Artinya, apapun yang
menyangkut pengelolaan forum harus diinformasikan kepada anggota, sehingga dari
situ akan muncul masukan cerdas dari anggota yang berlatar belakang keilmuan
dan pengalaman yang beragam, dan munculnya alternatif solusi serta gagasan baru
yang mendukung, bahkan memperkuat gerakan.
Sambil nyeruput kopi
encer, si teman tadi juga bilang bahwa ada baiknya forum mengadopsi kata sakti
milik muhammadiyah yang kurang lebih berbunyi, “Janganlah kau hidup di
muhammadiyah, namun hidupilah muhammadiyah”. Artinya, forum benar-benar menjadi
ladang pengabdian untuk membangun kesadaran masyarakat akan pentingnya budaya
tangguh bencana, khususnya bagi mereka yang hidup di kawasan risiko bencana. Hal
ini sejalan dengan pikiran Kang ET, bahwa sejatinya forum itu bukan tempat
kerja mencari uang, tetapi lebih sebagai tempat beraktivitas dalam kerja-kerja
kemanusiaan, dalam hal ini upaya pengurangan risiko bencana (PRB) dan
penanggulangan bencana (PB).
Namun idealnya,
organisasi juga mempunyai sumber dana pendukung operasional yang memadai dengan
membangun jejaring kemitraan dengan berbagai lembaga donor dan dunia usaha. Tanpa
itu pergerakan forum akan sangat terbatas, karena hanya mengandalkan iuran
anggota dan tergantung pada kebaikan pihak lain.
Syukur-syukur jika forum
bisa terlibat kerjasama dengan pihak lain untuk melaksanakan program
pemberdayaan masyarakat dengan menyelenggarakan kegiatan ekonomi produktif
sesuai potensi dan kearifan lokal, dengan tetap berbasis pada upaya PRB dan PB.
Pertanyaannya kemudian,
apakah forum yang sudah dibentuk dan didampingi oleh fasilitator desa (fasdes)
itu terjamin kelestariannya, atau nasibnya akan seperti program pemerintah
lainnya yang selalu saja bubar jalan pasca berakhirnya program?.
Sementara mantan
fasdes, yang nota bene kebanyakan bukan warga desa setempat, akan segera pulang
karena kontraknya sudah habis untuk kemudian mencari kontrakan baru.
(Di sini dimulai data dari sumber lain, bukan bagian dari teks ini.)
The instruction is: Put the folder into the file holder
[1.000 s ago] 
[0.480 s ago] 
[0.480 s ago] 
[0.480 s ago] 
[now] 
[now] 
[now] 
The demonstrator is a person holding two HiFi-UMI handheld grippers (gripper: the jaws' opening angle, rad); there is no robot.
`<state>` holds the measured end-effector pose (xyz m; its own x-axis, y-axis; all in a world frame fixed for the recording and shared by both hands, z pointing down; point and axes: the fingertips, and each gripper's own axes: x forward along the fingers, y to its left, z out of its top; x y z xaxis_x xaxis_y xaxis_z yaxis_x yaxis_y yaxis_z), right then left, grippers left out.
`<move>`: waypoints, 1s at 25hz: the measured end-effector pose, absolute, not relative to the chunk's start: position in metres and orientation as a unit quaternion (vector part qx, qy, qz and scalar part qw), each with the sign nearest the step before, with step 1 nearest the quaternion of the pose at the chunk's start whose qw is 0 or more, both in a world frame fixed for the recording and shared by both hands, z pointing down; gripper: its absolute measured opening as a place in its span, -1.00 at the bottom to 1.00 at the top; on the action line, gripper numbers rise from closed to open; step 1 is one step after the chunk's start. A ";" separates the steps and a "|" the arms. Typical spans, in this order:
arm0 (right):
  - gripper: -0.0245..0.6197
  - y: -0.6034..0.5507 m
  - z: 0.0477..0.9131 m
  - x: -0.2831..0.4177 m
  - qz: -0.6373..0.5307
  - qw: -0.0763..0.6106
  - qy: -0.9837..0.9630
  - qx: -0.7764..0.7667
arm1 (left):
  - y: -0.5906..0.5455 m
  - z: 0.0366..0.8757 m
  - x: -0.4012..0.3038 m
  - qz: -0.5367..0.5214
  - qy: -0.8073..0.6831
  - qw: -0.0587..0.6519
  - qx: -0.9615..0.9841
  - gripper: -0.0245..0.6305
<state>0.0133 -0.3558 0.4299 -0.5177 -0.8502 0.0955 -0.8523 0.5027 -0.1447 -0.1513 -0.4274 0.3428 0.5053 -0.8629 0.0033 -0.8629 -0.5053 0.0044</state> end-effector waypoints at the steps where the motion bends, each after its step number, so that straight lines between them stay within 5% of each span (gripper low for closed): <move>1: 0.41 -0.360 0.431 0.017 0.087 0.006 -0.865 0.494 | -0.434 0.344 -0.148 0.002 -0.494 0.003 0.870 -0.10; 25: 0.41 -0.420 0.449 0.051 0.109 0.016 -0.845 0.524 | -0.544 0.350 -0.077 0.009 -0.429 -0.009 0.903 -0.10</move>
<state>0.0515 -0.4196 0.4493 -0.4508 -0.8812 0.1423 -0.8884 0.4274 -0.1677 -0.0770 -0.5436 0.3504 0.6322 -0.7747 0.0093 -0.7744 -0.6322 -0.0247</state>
Kira-kira
apakah desa tangguh atau pun kampung tangguh akan tetap tangguh tanpa fasdes?. Ataukah
para fasdes sudah menyiapkan kader setempat untuk melanjutkannya secara
mandiri?. Mungkin inilah yang perlu dikaji oleh forum untuk memberikan masukan
dan rekomendasi kepada pembuat program desa maupun kampung tangguh.
Disinilah peran BPBD
sangat penting untuk menindak lanjuti aksi-aksi yang telah ditorehkan oleh
fasdes selama program berjalan. Karena senyatanyalah, aksi kemanusiaan bidang
PRB dan PB belum banyak dibantu oleh BPBD dengan fasilitas dan anggaran
operasional, termasuk pembinaan teknis untuk memperkuat aksi. Ini semua terjadi
karena kegiatan ini belum masuk ke dalam APBD setempat.
Untuk itulah, perlunya
penguatan kapasitas forum PRB melalui berbagai pertemuan demi terjadinya
peningkatan kohesitas dan sinergitas antar anggota forum, sehingga mampu
berkontribusi dalam kegiatan PRB maupun PB, sekaligus menjadi mitra BPBD dalam
melaksanakan programnya, baik itu masalah teknis maupun kajian akademis yang
dapat dijadikan bahan penyusunan kebijakan.
Obrolan santai saat rehat
kopi sambil menikmati kudapan khas Hotel ELMI Surabaya itupun terpaksa harus berakhir
ketika Arna, salah seorang panitia mengingatkan bahwa waktu rehat kopi sudah
selesai dan dilanjutkan dengan diskusi analisa swot, agar nanti dalam
melaksanakan programnya tidak berjalan alot, yang bisa bikin anggota sewot.